Would you retype each of the records exactly as shown?

** Data extracts follows **

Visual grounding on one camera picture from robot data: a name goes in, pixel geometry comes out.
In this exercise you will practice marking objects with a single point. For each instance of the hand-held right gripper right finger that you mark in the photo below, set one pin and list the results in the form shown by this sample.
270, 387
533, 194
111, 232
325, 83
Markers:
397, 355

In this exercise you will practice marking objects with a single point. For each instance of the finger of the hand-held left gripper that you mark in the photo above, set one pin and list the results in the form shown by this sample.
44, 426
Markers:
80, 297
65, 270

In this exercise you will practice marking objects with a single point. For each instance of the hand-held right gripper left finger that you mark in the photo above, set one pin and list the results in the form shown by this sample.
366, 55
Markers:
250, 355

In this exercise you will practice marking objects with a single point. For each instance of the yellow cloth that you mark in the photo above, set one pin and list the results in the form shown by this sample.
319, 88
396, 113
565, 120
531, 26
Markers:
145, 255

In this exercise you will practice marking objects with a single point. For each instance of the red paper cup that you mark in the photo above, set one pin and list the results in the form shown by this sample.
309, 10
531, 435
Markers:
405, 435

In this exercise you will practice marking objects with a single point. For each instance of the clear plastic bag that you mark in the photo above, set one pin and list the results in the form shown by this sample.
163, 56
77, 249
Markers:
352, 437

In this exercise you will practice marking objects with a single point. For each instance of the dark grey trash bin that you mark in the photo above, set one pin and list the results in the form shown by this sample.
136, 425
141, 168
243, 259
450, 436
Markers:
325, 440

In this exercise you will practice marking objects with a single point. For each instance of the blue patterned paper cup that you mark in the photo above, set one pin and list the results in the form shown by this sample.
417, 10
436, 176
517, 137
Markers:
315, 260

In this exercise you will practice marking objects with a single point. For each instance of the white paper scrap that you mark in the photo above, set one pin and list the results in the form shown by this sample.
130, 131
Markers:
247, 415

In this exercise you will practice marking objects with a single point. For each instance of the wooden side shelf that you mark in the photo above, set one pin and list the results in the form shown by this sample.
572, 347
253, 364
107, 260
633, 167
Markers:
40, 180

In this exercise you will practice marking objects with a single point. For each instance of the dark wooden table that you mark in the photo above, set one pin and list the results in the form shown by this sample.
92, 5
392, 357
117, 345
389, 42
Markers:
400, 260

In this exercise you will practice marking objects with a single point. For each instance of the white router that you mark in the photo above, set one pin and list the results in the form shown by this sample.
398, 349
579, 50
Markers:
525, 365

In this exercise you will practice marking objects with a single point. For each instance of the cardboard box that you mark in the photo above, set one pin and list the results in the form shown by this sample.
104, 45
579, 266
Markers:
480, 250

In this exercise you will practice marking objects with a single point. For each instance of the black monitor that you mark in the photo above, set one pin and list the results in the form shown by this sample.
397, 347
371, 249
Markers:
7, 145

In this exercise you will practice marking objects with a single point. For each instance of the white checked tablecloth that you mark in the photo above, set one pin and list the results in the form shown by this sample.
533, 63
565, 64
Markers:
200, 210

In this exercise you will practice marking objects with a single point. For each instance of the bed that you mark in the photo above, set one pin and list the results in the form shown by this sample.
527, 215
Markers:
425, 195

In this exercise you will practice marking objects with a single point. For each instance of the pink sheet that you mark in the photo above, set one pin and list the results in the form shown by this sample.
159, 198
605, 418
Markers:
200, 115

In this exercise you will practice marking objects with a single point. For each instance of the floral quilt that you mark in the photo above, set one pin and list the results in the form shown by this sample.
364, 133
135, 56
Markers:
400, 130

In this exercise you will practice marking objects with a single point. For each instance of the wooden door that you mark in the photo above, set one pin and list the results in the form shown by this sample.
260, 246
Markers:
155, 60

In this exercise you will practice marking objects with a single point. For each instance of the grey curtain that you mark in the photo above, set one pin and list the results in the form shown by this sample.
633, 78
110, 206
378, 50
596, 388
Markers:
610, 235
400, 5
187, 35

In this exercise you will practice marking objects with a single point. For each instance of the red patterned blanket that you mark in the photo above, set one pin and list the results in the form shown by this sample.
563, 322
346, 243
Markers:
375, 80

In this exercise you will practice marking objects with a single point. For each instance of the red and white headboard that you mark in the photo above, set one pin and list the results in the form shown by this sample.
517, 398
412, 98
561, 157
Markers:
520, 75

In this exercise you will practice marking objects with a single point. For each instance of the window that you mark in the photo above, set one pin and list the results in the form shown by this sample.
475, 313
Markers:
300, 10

** End of Data extracts **

> [Answer below]
Visual grounding on one camera picture from robot data: a name goes in, pixel geometry comes out.
In this exercise you will practice marking objects with a single point. For each instance of the hand-held right gripper right finger that you mark in the photo below, set one pin and list the results in the form shown by this sample.
270, 387
533, 194
111, 232
325, 83
Markers:
397, 355

In this exercise you will practice marking objects with a single point. For each instance of the finger of the hand-held left gripper that you mark in the photo above, set one pin and list the results in the form shown by this sample.
44, 426
Markers:
80, 297
65, 270

In this exercise you will practice marking objects with a single point. For each instance of the hand-held right gripper left finger that you mark in the photo above, set one pin and list the results in the form shown by this sample.
366, 55
Markers:
250, 355

In this exercise you will practice marking objects with a single point. For each instance of the yellow cloth that you mark in the photo above, set one pin and list the results in the form shown by this sample.
319, 88
396, 113
565, 120
531, 26
Markers:
145, 255

In this exercise you will practice marking objects with a single point. For each instance of the red paper cup that you mark in the photo above, set one pin and list the results in the form shown by this sample.
309, 10
531, 435
Markers:
405, 435

In this exercise you will practice marking objects with a single point. For each instance of the clear plastic bag that you mark in the photo above, set one pin and list the results in the form shown by this sample.
163, 56
77, 249
Markers:
352, 437

In this exercise you will practice marking objects with a single point. For each instance of the dark grey trash bin that you mark in the photo above, set one pin and list the results in the form shown by this sample.
136, 425
141, 168
243, 259
450, 436
Markers:
325, 440

In this exercise you will practice marking objects with a single point. For each instance of the blue patterned paper cup that you mark in the photo above, set one pin and list the results in the form shown by this sample.
417, 10
436, 176
517, 137
Markers:
315, 260

In this exercise you will practice marking objects with a single point. For each instance of the white paper scrap that you mark in the photo above, set one pin and list the results in the form shown by this sample.
130, 131
Markers:
247, 415

In this exercise you will practice marking objects with a single point. For each instance of the wooden side shelf that you mark in the photo above, set one pin and list the results in the form shown by this sample.
572, 347
253, 364
107, 260
633, 167
Markers:
40, 180

In this exercise you will practice marking objects with a single point. For each instance of the dark wooden table that you mark in the photo above, set one pin and list the results in the form shown by this sample.
92, 5
392, 357
117, 345
389, 42
Markers:
400, 260

In this exercise you will practice marking objects with a single point. For each instance of the white router that you mark in the photo above, set one pin and list the results in the form shown by this sample.
398, 349
579, 50
Markers:
525, 365

In this exercise you will practice marking objects with a single point. For each instance of the cardboard box that you mark in the photo above, set one pin and list the results in the form shown by this sample.
104, 45
579, 266
Markers:
480, 250

In this exercise you will practice marking objects with a single point. For each instance of the black monitor that you mark in the photo above, set one pin and list the results in the form shown by this sample.
397, 347
371, 249
Markers:
7, 145

In this exercise you will practice marking objects with a single point. For each instance of the white checked tablecloth that you mark in the photo above, set one pin and list the results in the form shown by this sample.
533, 63
565, 64
Markers:
200, 210

In this exercise you will practice marking objects with a single point. For each instance of the bed that you mark in the photo above, set one pin and list the results in the form shown by this sample.
527, 215
Markers:
425, 195

In this exercise you will practice marking objects with a single point. For each instance of the pink sheet that you mark in the photo above, set one pin and list the results in the form shown by this sample.
159, 198
605, 418
Markers:
200, 115

In this exercise you will practice marking objects with a single point. For each instance of the floral quilt that you mark in the photo above, set one pin and list the results in the form shown by this sample.
364, 133
135, 56
Markers:
400, 130

In this exercise you will practice marking objects with a single point. For each instance of the wooden door that you mark in the photo above, set one pin and list the results in the form shown by this sample.
260, 246
Markers:
155, 60

In this exercise you will practice marking objects with a single point. For each instance of the grey curtain that you mark in the photo above, set one pin and list the results in the form shown by this sample.
633, 78
110, 206
378, 50
596, 388
Markers:
610, 235
400, 5
187, 35

In this exercise you will practice marking objects with a single point. For each instance of the red patterned blanket that you mark in the photo above, set one pin and list the results in the form shown by this sample.
563, 322
346, 243
Markers:
375, 80

In this exercise you will practice marking objects with a single point. For each instance of the red and white headboard that you mark in the photo above, set one pin and list the results in the form shown by this sample.
517, 398
412, 98
561, 157
Markers:
520, 75

In this exercise you will practice marking objects with a single point. For each instance of the window that you mark in the photo above, set one pin and list the results in the form shown by this sample.
475, 313
Markers:
300, 10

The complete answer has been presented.